Under Pope John Paul II the church became more centralized, the teaching power of bishops was curbed, and the workings of the Synod of Bishops tightly controlled.  

From the beginning Pope Francis has indicated his desire for greater representation in the running of the church. 

The most concrete step he has taken in that direction was the appointment of a council of cardinals from each of the continents to advise him on church renewal and the reform of the Roman curia. 

He has also indicated the council may be replaced in the years ahead by a council elected by the Synod.

In mid-June, when he met with bishops planning the next meeting of the Synod of Bishops, he considered with them a number of topics including ecology, a topic close to his heart, as the focus for the next general assembly of the Synod in 2014. 

But the one topic that received special attention was (the strengthening of) the Synod itself and the wider theological concept of synodality, suggesting exploration of a real development in Catholic ecclesiology where various deliberative bodies might have an increased role in church governance.

Francis has already made clear, for example, he favors greater autonomy for bishops’ conferences, a move consistent with a more synodal ecclesiology. 

In one talk this month, he indicated that as it stood the Synod of Bishops was a still “half-baked” development of Vatican II. Not “half-baked” in the derogatory sense, I think, but rather in the sense of “unfinished” like “a work in progress.” 

The day for the Synod and other church bodies (diocesan councils, e.g.) to come into their own is drawing close.
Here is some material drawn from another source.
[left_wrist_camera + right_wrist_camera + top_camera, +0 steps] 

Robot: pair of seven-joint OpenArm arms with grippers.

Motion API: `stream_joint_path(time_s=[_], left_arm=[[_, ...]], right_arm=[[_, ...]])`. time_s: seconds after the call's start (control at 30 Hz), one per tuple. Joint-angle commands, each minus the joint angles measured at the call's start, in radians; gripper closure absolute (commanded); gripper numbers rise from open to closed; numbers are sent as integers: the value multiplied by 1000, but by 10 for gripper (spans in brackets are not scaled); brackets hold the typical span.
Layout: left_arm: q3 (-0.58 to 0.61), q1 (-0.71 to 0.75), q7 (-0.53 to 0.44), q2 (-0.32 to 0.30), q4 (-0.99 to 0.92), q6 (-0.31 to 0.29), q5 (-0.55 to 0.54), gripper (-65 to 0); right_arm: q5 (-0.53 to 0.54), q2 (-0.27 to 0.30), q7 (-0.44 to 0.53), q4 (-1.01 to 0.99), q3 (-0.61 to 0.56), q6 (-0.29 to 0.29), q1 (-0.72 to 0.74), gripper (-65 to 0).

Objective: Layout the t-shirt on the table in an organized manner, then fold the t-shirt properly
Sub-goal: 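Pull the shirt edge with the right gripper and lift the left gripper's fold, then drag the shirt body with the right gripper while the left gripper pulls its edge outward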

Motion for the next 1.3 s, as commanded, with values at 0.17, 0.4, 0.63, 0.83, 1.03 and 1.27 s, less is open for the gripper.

Canonists should get ready to do a lot of new work.

On Saturday, June 30, in his homily for conferral of the pallium on new archbishops, he told them, their task, like his, is to confirm the unity (in difference) of the church.

“Let us go forward,” he urged in unscripted remarks, “on the path of synodality, and grow in harmony with the service of [papal] primacy.” 

In effect, Pope Francis has re-founded the pallium, traditionally a symbol of unity with the pope, as symbol of both collegiality and papal primacy.

Just as important was a statement Francis made during a meeting with a delegation of Orthodox bishops who had come to join the celebration for the feast of Saints Peter and Paul. He told them he hoped to learn from them about “Episcopal collegiality, and the tradition of synodality, so typical of the Orthodox churches.” 

For a millennium what distinguished the Roman Catholic Church from the synodal and regionally organized Orthodox Church had been the monarchical papacy and its centralized government.

Reform of the Synod of Bishops and the growth of synodality within the western Catholic Church would greatly enhance the opportunity for union between Rome and the Churches of the East, removing two of the greatest obstacles to reunion, the monarchical papacy and Roman centralism. 

The Eastern Catholic Churches already have some degree of synodality, though they have made it clear that they would prefer still greater autonomy from Rome.

Two things that drew the Ecumenical Patriarch Bartholomew to Rome at the time of Pope Francis’s inauguration was Francis's reference to himself as “bishop of Rome” rather than as pope and his description of “the church of Rome [presiding]” over the other churches “in love.” 

Day by day, event by event, one symbol at a time, Pope Francis seems determined to make all the churches, most of all our own, understand that the true nature of primacy is a love which allows the other to be other.